Algorithm LS has many variations, depending on the strategy used in the initial ordering of the tasks. We mention several of them here.

- Largest Requirement First (LRF): This algorithm is the same as the LS algorithm, except that the tasks are arranged such that  $r_1 \ge r_2 \ge \cdots \ge r_n$ .
- Smallest Requirement First (SRF): This algorithm is the same as the LS algorithm, except that the tasks are arranged such that  $r_1 \le r_2 \le \cdots \le r_n$ .
- Largest Size First (LSF): This algorithm is the same as the LS algorithm, except that the tasks are arranged such that  $\pi_1 \ge \pi_2 \ge \cdots \ge \pi_n$ .
- Smallest Size First (SSF): This algorithm is the same as the LS algorithm, except that the tasks are arranged such that  $\pi_1 \le \pi_2 \le \cdots \le \pi_n$ .
- Largest Task First (LTF): This algorithm is the same as the LS algorithm, except that the tasks are arranged such that  $\pi_1^{1/\alpha}r_1 \ge \pi_2^{1/\alpha}r_2 \ge \cdots \ge \pi_n^{1/\alpha}r_n$ .

| Level | Method                                                                   | Theorems |
|-------|--------------------------------------------------------------------------|----------|
| 1     | optimal power supplies to tasks in the same group                        | 3 and 7  |
| 2     | optimal energy allocation among groups of tasks in the same sublist      | 4 and 8  |
| 3     | optimal energy/time allocation among sublists of tasks in the same level | 5 and 9  |
| 4     | optimal energy/time allocation among levels of tasks                     | 6 and 10 |

Table 2. Overview of the Optimal Energy/Time/Power Allocation Scheme.

• Smallest Task First (STF): This algorithm is the same as the LS algorithm, except that the tasks are arranged such that  $\pi_1^{1/\alpha} r_1 \le \pi_2^{1/\alpha} r_2 \le \cdots \le \pi_n^{1/\alpha} r_n$ .

We call algorithm LS and its variations simply as list scheduling algorithms.

# 5 Optimal Energy/Time/Power Allocation

In this section, we develop our optimal four-level energy/time/power allocation scheme for minimizing schedule length and minimizing energy consumption, i.e., our method to solve the last subproblem. We also analyze the performance of our heuristic algorithms and derive accurate performance bounds.
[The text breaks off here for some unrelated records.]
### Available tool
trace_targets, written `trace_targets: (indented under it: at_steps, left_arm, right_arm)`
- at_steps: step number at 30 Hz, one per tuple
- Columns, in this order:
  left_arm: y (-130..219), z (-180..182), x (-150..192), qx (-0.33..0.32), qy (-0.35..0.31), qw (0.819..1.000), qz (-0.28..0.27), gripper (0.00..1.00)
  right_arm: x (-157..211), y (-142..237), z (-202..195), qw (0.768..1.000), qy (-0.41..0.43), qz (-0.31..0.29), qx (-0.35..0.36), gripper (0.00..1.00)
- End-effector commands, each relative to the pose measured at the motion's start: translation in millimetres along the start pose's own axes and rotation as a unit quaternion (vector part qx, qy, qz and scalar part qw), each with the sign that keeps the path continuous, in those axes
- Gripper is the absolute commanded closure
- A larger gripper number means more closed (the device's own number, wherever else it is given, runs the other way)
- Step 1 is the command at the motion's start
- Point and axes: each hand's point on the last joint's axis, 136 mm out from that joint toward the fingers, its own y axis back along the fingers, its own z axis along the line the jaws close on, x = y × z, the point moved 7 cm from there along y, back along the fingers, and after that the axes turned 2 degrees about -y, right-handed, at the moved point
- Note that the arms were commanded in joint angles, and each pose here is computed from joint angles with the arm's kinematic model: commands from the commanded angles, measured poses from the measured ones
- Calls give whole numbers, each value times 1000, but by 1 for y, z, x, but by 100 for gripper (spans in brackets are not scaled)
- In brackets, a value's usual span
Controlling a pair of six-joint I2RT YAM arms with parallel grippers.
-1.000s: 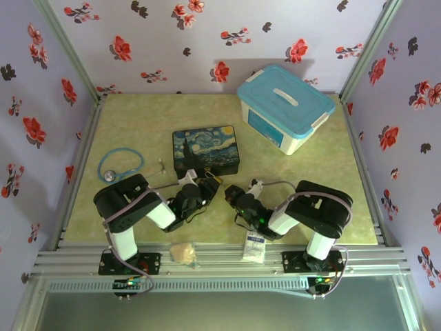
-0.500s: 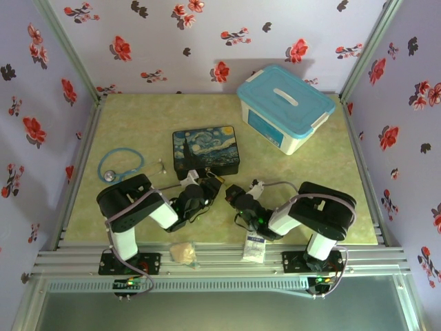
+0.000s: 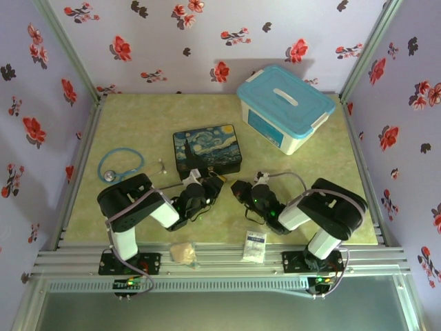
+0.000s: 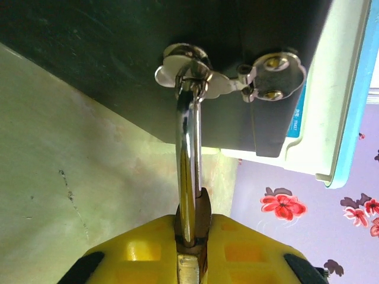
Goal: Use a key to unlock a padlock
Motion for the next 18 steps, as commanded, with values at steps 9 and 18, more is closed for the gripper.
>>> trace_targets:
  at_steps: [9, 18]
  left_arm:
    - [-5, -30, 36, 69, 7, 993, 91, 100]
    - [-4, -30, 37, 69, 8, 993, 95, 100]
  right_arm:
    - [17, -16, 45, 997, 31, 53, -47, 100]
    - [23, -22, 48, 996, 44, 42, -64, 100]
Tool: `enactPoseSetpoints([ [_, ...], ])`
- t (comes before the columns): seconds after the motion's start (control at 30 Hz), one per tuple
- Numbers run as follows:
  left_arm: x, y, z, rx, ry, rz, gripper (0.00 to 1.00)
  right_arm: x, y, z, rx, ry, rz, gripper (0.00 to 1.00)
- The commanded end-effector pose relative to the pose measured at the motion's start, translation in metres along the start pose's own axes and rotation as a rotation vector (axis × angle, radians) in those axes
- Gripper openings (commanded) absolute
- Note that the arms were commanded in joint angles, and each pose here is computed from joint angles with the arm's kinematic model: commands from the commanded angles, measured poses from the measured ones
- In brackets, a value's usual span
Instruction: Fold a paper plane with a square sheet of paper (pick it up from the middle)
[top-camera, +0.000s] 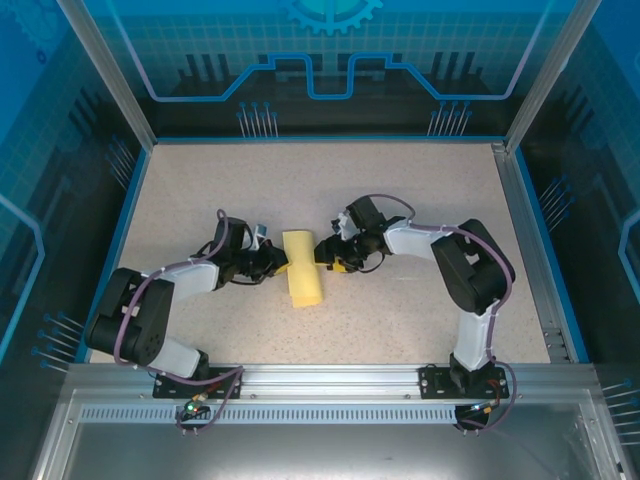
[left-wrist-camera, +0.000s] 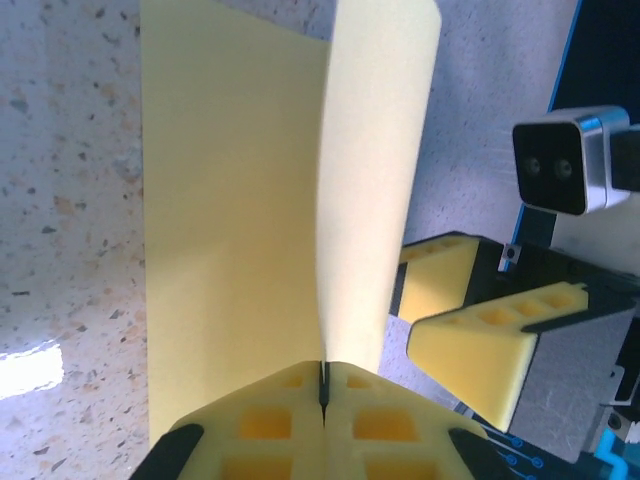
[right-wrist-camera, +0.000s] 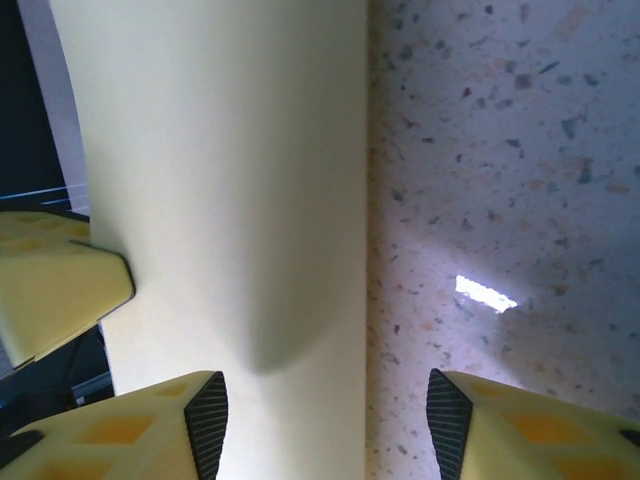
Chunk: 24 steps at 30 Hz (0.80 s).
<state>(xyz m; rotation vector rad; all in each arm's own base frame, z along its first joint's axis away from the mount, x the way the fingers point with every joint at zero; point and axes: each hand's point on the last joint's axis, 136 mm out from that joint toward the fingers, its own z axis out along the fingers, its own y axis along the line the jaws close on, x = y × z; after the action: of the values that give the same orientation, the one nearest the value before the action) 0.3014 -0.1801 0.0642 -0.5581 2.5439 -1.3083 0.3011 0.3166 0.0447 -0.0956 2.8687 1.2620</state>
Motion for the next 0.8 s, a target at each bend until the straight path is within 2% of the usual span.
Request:
enactPoseSetpoints([
  [0.0,0.003,0.001,0.003,0.001,0.047,0.001,0.04,0.002,0.006,0.009,-0.010,0.044,-0.025,0.58],
  [0.3,0.006,0.006,0.006,-0.023,0.074,-0.008,0.12,0.001,0.008,0.017,-0.011,0.083,-0.052,0.52],
  [0.4,0.004,0.002,0.004,-0.018,0.064,0.001,0.23,0.002,0.005,0.021,-0.005,0.100,-0.049,0.48],
  [0.43,0.004,0.000,0.002,-0.013,0.061,0.007,0.23,0.003,0.005,0.022,-0.009,0.102,-0.049,0.48],
  [0.63,0.009,-0.008,-0.010,-0.005,0.043,0.038,0.44,0.002,0.000,0.025,0.016,0.093,-0.031,0.49],
  [0.77,0.019,-0.003,-0.010,-0.020,0.076,0.031,0.45,0.000,0.000,0.025,0.024,0.068,-0.008,0.51],
])
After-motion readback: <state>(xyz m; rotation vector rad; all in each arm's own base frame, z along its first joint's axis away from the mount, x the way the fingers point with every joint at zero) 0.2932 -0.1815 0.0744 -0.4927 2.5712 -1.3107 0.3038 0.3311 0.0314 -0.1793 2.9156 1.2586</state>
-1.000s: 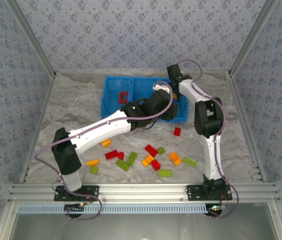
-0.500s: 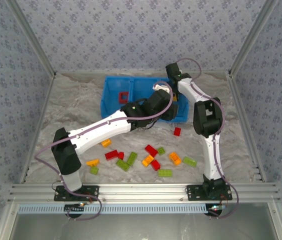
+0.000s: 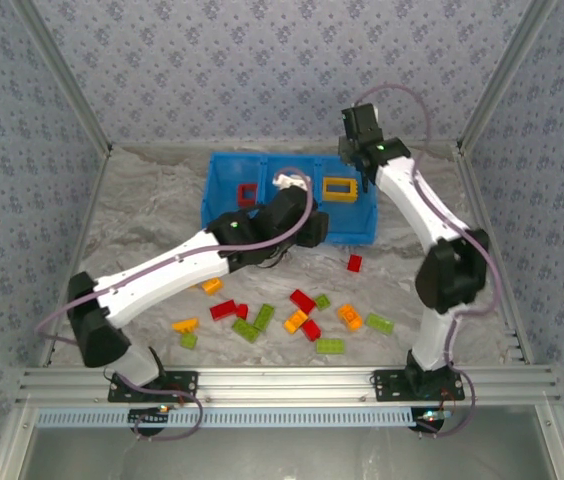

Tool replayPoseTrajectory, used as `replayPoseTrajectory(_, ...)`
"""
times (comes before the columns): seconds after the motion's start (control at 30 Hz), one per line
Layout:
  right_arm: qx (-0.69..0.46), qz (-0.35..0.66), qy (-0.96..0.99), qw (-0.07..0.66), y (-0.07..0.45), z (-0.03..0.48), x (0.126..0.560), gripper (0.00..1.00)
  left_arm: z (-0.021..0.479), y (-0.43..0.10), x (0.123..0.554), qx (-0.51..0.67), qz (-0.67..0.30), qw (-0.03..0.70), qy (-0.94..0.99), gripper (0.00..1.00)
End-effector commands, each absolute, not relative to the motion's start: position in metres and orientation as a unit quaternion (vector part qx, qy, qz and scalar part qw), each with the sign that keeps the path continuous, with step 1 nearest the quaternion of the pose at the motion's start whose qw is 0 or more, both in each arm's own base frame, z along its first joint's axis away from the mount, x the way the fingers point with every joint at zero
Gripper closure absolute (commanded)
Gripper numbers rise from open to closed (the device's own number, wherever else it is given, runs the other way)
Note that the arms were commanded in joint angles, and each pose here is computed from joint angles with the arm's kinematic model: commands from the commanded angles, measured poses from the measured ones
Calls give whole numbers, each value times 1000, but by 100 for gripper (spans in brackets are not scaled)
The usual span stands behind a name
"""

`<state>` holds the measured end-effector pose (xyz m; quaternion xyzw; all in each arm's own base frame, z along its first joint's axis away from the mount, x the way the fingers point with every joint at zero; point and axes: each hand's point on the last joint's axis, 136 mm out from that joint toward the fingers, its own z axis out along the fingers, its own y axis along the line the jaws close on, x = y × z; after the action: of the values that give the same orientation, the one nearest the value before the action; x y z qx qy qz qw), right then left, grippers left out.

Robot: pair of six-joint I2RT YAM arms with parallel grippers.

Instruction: Sort the legos into containers by color

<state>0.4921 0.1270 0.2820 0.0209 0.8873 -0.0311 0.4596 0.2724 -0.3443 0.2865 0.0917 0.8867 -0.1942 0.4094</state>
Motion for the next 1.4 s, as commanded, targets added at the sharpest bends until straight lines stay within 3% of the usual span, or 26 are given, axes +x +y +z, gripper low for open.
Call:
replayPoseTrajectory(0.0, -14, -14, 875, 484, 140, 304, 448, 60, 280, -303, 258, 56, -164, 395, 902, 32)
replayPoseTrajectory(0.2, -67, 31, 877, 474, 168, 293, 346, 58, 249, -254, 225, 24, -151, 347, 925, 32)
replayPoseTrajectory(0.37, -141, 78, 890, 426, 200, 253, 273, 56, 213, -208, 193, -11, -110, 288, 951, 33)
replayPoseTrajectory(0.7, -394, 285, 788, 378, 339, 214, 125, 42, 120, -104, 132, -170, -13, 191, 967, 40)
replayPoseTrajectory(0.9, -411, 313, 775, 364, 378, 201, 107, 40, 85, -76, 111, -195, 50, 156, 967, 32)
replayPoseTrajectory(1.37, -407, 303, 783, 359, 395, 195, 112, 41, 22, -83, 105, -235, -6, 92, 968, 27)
Once the *n* precedence constrained parallel tasks are decomposed into *v* levels, 1, 2, ..., *v*, and tasks in each level *l* are divided into *c* sublists (l, 1), (l, 2), ..., (l, c), and tasks in each sublist (l, j) are further partitioned into *j* groups (l, j, 1), (l, j, 2), ..., (l, j, j), power supplies to the tasks which minimize the schedule length within energy consumption constraint or the energy consumption within schedule length constraint can be determined. We adopt a four-level energy/time/power allocation scheme for a given schedule, namely,

- Level 1 optimal power supplies to tasks in the same group (l, j, k) (Theorems 3 and 7);
- Level 2 optimal energy allocation among groups (l, j, 1), (l, j, 2), ..., (l, j, j) of tasks in the same sublist (l, j) (Theorems 4 and 8);
- Level 3 optimal energy/time allocation among sublists (*l*, 1), (*l*, 2), ..., (*l*, *c*) of tasks in the same level *l* (Theorems 5 and 9);
- Level 4 optimal energy/time allocation among levels 1, 2, ..., *l* of tasks of a parallel application (Theorems 6 and 10).

Table 2 gives an overview of our energy/time/power allocation scheme. We will give the details of the above optimal four-level energy/time/power allocation scheme for the two optimization problems separately.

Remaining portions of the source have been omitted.